30 skits in 60 minutes… Go!

Dec 17, 2004 07:27 pm by b.j.swank in New York, Reviews

In 2000, I saw a great Fringe show in Montreal called “Mad Dash”. Amy Barratt of the Mirror described it like this:

You’ve gotta love the concept: in Mad Dash, playing at Geordie space, one of the performers calls in a pizza order at the top of the show. Then, they send a runner off to pick up the pie and the company tries to get through an hour-long show before he returns. The scenes in Mad Dash are performed in a random order determined by the audience (30 titles are posted on the set and the audience calls out one at a time). The scenes are all short, and mostly funny with a sprinkling of poignancy. Many of the quieter moments contain a message about stopping to smell the roses, a message which is undermined by the race-against-time structure of the show. I’m not sure what to make of Mad Dash, but I admire it.

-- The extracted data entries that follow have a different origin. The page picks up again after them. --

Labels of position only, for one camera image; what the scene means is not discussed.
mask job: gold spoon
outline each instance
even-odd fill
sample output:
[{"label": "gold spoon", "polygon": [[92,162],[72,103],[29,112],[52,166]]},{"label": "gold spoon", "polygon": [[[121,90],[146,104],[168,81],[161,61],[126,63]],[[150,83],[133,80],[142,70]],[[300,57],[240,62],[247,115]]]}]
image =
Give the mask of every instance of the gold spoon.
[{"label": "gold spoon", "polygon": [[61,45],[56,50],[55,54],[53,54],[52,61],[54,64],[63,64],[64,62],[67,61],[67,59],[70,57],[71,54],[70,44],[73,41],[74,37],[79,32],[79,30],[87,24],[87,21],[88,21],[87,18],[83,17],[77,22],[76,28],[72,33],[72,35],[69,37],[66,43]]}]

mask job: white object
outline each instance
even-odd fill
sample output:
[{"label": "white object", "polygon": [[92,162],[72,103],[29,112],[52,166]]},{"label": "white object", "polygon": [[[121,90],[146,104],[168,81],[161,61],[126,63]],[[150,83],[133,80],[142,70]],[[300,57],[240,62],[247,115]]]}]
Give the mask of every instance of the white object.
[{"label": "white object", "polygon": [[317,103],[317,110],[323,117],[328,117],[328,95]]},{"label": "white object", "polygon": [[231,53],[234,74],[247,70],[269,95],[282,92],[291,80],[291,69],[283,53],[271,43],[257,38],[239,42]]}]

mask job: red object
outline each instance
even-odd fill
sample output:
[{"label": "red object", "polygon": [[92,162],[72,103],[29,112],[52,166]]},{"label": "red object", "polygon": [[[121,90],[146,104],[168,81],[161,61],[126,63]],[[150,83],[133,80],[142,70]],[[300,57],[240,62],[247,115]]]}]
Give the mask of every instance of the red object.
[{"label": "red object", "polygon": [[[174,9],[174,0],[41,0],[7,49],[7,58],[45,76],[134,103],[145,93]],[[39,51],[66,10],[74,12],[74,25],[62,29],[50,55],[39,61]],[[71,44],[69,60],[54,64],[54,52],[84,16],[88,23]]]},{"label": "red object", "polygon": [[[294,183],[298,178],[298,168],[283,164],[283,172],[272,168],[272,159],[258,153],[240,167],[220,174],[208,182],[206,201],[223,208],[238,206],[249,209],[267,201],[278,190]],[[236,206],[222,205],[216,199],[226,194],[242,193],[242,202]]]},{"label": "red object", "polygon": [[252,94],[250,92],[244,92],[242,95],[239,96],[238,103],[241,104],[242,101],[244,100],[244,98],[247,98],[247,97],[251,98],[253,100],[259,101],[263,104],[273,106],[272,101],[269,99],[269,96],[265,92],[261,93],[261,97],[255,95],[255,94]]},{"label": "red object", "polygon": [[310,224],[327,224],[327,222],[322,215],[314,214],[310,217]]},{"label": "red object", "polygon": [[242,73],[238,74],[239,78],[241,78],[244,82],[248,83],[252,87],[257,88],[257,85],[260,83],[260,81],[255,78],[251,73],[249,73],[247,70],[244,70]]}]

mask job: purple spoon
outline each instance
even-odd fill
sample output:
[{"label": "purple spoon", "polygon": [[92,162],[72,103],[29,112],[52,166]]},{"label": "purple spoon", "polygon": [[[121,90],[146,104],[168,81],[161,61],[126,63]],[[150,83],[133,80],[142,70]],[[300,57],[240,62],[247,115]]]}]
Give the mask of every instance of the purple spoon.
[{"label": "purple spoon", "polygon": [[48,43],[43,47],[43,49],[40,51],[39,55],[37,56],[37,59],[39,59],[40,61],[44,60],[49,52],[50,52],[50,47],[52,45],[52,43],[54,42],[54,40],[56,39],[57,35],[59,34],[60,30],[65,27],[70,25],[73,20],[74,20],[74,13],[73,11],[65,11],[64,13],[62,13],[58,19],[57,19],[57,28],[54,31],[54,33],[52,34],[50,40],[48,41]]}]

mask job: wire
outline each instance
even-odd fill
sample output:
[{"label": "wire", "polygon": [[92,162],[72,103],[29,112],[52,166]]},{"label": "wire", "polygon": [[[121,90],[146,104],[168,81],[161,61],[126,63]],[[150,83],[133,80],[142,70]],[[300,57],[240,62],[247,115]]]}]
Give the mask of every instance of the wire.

“Mad Dash” was the work of (then) Concordia Students Joe Cobden, Sarah Blumel, Ken MacKenzie and René Primeau, and it was great. The sketches were funny or interesting, and often both. The frantic energy of trying to perform 30 sketches in 60 minutes had the audience rooting for the performers–yes! you can do this, guys!

A couple of weekends ago while in Manhattan, I caught “Too Much Light Makes the Baby Go Blind” at The Belt Theatre. On their website, they describe their show like this:

Too Much Light…, with its ever-changing “menu,” is an attempt to perform 30 plays in 60 minutes. [...] Each short play is written by a performer, honed by the ensemble, and randomly collaged with twenty-nine other plays through high-energy audience participation. Each week, these plays shift as ensemble members add new plays to the existing body of work.

Sound familiar?

Because I enjoyed “Mad Dash” so much, I figured I’d check this out. It turns out “Too Much Light…” is in its sixteenth year in Chicago and third (w/ hiatus) in New York, but I don’t know if the makers of “Mad Dash” drew inspiration from “Too Much Light…” or not. “Too Much Light…” does a few things differently. For starters, new plays are added each week (the audience rolls a die to see how many) and others are dropped off. I’m not sure how this is arbitrated, but one would hope that plays are kept in a process similar to 1000 Blank White Cards. On their website, the players also post some of their sketches, like this one: “The Neo-Futurists Present: How To Make a Baby”.

I loved the concept; it was even more ambitious than “Mad Dash”. The cast of “Too Much Light…” also had a lot of energy. But when push came to shove, the show just wasn’t that funny. There was no way around it–most of the skits were in fact pretentious, um, crap. Their website admits as much with further passages like:

The single unifying element of these plays is that they are performed from a perspective of absolute honesty. We always appear as ourselves on stage, speaking directly from our personal experiences. [...] Each night of performance, we create an unreproducable [sic] living newspaper collage of the comic and tragic, the political and personal, and the visceral and experimental.

I’ll admit that it was equal parts comic, tragic, political, personal, visceral and experimental, so maybe 5 funny skits out of 30 was the intended effect. Why cut in on the visceral with yet more (yawn!) comedy. OK, now I’m just being an ass.

If their description of the show interests you, see it; if you’re looking for 30 funny skits in an hour, go back in time and see “Mad Dash”.

4 Comments

  • By vinnyfrancois, December 18, 2004 @ 2:14 am

    I used a Time Machine to go to 2000 but I also had to “jump from a plane” with a “pair of fuzzy dice”.

  • By Andor, September 25, 2006 @ 2:10 am

    I love the NY Neo-Futurists! No, not all of their stuff is funny, but it’s not meant to be. In fact, some of the most touching moments I’ve ever seen on stage have been at a TMLMTBGB show.

  • By Geoff, September 30, 2006 @ 10:42 pm

    Yes! Since I moved from NY last year, the only thing I miss is my monthly visit to Too Much Light Makes the Baby Go Blind.

  • By christine, November 15, 2006 @ 4:14 am

    Um, TML has been here in Chicago for 18 years. I think Mad Dash stole the concept, pizza and all.